All products featured on WIRED are independently selected by our editors. However, we may receive compensation from retailers and/or from purchases of products through these links.
Instaprint took Instagram old school, offering Polaroid-like prints from your feed. Instacube brings it back into the digital age, displaying your feed in real time on an updated digital photo frame.
Created by Design to Matter and launched today on Kickstarter, it’s got all the basics — wireless, touchscreen, flash memory — packaged up to look like the app. In fact, the package is a big part of the attraction. If digital photo frames seem like they're not "in" anymore, it may be because so many are unattractive with a poor user interface. Instacube aims to change that with a slick, straight-from-Instagram interface and a stylish box.
Of course, the update comes at a price — $100 for the first 1,000 backers, and $150 for the rest. What you get is a display that matches the 600-square-pixels size of Instagram photos and toggles through different feeds, based on friends or hashtags. The frame runs an Android operating system, so developers will be able to play around with it too.

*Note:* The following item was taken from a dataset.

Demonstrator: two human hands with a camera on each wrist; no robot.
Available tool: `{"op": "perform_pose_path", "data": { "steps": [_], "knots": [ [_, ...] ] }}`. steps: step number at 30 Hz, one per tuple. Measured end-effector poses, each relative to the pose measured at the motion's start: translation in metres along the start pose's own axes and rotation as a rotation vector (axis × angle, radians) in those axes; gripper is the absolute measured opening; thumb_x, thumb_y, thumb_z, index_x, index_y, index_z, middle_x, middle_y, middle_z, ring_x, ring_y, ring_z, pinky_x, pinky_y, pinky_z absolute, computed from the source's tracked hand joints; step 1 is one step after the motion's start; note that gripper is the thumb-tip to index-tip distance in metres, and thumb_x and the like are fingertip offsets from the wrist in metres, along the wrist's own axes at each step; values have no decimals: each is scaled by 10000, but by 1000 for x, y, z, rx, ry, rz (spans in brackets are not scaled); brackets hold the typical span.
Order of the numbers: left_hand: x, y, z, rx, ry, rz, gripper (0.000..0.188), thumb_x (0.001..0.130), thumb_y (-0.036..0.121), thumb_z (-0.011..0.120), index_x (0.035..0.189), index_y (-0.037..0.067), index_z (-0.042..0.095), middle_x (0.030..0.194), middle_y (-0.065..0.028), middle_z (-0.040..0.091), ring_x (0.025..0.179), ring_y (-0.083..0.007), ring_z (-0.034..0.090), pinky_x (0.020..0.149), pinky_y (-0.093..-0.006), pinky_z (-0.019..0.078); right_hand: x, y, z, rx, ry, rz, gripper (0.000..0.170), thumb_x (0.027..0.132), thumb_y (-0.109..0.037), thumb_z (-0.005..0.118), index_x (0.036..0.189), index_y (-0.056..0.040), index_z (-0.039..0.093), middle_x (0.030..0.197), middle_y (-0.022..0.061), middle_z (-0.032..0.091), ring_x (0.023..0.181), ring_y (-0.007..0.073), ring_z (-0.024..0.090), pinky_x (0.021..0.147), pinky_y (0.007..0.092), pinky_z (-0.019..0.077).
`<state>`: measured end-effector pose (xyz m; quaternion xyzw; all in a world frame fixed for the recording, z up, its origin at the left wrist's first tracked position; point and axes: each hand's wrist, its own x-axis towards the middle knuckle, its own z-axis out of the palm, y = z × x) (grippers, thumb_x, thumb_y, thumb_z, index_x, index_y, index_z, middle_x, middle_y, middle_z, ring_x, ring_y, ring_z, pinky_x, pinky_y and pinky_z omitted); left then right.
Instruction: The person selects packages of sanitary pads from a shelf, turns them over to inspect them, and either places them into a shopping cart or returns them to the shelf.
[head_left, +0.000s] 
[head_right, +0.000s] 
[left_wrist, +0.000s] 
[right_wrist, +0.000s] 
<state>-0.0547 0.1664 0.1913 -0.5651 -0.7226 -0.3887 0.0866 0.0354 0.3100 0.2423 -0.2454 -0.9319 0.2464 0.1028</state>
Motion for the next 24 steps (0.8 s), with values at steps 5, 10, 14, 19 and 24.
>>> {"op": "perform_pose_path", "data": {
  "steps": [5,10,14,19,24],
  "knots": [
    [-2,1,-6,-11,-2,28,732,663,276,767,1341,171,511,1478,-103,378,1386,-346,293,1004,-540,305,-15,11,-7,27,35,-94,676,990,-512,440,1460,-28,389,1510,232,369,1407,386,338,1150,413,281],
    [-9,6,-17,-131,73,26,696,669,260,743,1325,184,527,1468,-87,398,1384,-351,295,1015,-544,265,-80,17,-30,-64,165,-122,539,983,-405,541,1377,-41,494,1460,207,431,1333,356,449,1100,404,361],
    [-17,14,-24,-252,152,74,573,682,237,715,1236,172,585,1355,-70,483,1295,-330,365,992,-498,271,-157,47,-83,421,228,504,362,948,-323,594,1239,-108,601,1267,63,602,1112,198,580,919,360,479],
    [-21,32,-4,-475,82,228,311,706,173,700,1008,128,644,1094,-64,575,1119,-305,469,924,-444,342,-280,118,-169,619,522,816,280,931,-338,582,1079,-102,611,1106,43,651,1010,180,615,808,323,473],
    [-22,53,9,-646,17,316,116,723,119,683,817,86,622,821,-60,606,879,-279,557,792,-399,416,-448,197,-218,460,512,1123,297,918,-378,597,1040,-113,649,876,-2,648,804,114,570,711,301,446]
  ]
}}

In just a few hours, Instacube has surpassed 30 percent of their $250,000 goal, a result that wasn’t completely unexpected, says John Whaley, Design to Matter’s head of industrial design. The firm polled their community and social networks to gauge excitement, and found it.
Many ultra-successful Kickstarter projects have trouble fulfilling their promises in response to overnight success and high expectations. Instacube isn’t in that position yet, but they’ll have no problem if they reach it, says Whaley. The company already offers services throughout design, engineering, and production, including an office in Hong Kong to help source supplies and manufacturing.
“This is why we wanted to do a project on Kickstarter, since we have all of these disciplines in house,” says Whaley. “We really believe we’re the perfect team to do this kind of project, because we can execute.”
But first, they have to reach their goal.
“We’re still kind of crossing our fingers and refreshing the campaign every 30 seconds to see the numbers,” Whaley says.